Required work: Copy each line below word for word and drop every image.

Data extract:
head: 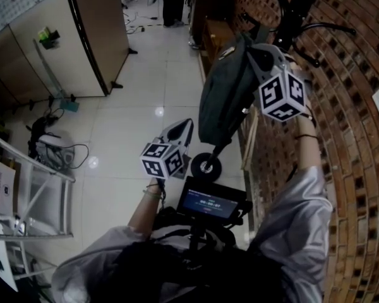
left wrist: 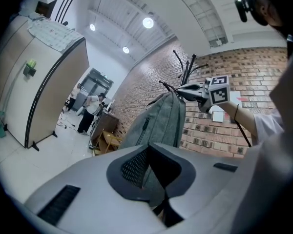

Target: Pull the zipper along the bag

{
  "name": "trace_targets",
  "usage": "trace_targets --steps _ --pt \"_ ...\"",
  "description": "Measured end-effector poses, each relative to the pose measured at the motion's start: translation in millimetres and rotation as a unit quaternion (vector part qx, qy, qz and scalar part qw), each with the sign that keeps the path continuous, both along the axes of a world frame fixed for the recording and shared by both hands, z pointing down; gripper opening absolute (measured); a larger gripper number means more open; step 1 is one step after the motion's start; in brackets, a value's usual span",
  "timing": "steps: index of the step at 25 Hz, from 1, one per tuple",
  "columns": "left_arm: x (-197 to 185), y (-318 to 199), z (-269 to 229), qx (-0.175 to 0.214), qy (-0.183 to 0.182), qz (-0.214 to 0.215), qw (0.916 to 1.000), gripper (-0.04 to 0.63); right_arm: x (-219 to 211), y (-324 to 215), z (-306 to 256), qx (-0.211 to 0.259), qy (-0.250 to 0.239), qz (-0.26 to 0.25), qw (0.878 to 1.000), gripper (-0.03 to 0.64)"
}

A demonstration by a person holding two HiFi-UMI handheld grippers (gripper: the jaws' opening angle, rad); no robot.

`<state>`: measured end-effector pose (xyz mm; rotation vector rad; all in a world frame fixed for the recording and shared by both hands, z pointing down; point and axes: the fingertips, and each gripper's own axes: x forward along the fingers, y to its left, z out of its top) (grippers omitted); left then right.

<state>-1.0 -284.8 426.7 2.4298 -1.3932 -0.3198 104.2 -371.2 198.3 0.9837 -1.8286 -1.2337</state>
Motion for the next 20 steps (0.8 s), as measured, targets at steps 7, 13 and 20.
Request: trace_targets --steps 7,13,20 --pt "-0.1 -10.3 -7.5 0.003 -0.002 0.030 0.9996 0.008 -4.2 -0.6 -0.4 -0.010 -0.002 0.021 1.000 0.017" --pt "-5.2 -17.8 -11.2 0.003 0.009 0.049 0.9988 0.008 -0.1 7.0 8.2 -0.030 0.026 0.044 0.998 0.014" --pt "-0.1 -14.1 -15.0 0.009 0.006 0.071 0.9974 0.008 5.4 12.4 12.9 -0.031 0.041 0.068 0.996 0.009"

Response area:
head: 
left wrist: 

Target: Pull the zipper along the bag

{
  "name": "trace_targets",
  "usage": "trace_targets --steps _ --pt \"_ ...\"",
  "description": "Measured end-effector poses, each relative to the pose measured at the motion's start: translation in millimetres and rotation as a unit quaternion (vector part qx, qy, qz and scalar part qw), each with the sign that keeps the path continuous, both along the axes of a world frame fixed for the recording and shared by both hands, z pointing down; gripper opening absolute (measured); a larger gripper number means more open; step 1 is one step after the motion's start; in brackets, a value's usual span",
  "timing": "steps: index of the step at 25 Hz, from 1, one per tuple",
  "columns": "left_arm: x (-197 to 185), y (-318 to 199), z (-269 to 229), qx (-0.175 to 0.214), qy (-0.183 to 0.182), qz (-0.214 to 0.215), qw (0.916 to 1.000), gripper (-0.04 to 0.63); right_arm: x (-219 to 211), y (-324 to 215), z (-306 to 256), qx (-0.211 to 0.259), qy (-0.250 to 0.239), qz (-0.26 to 0.25), qw (0.878 to 1.000), gripper (-0.03 to 0.64)"
}

A demonstration by a person holding two HiFi-UMI handheld grippers (gripper: the jaws' opening angle, rad); no robot.

`<state>`: measured end-effector pose (xyz mm; rotation vector rad; all in a world frame fixed for the recording and shared by both hands, z pointing down; point and axes: the fingertips, and each gripper's own axes: x forward along the fingers, y to its left, z out of its top) (grippers omitted); left then right.

<state>-1.0 -284.8 426.7 2.4298 -1.3932 -0.3198 104.2 -371.2 198.3 0.9837 -1.8286 -1.2337</state>
Motion for the next 20 steps (0.8 s), as measured, targets at steps 7, 13 and 20.
Request: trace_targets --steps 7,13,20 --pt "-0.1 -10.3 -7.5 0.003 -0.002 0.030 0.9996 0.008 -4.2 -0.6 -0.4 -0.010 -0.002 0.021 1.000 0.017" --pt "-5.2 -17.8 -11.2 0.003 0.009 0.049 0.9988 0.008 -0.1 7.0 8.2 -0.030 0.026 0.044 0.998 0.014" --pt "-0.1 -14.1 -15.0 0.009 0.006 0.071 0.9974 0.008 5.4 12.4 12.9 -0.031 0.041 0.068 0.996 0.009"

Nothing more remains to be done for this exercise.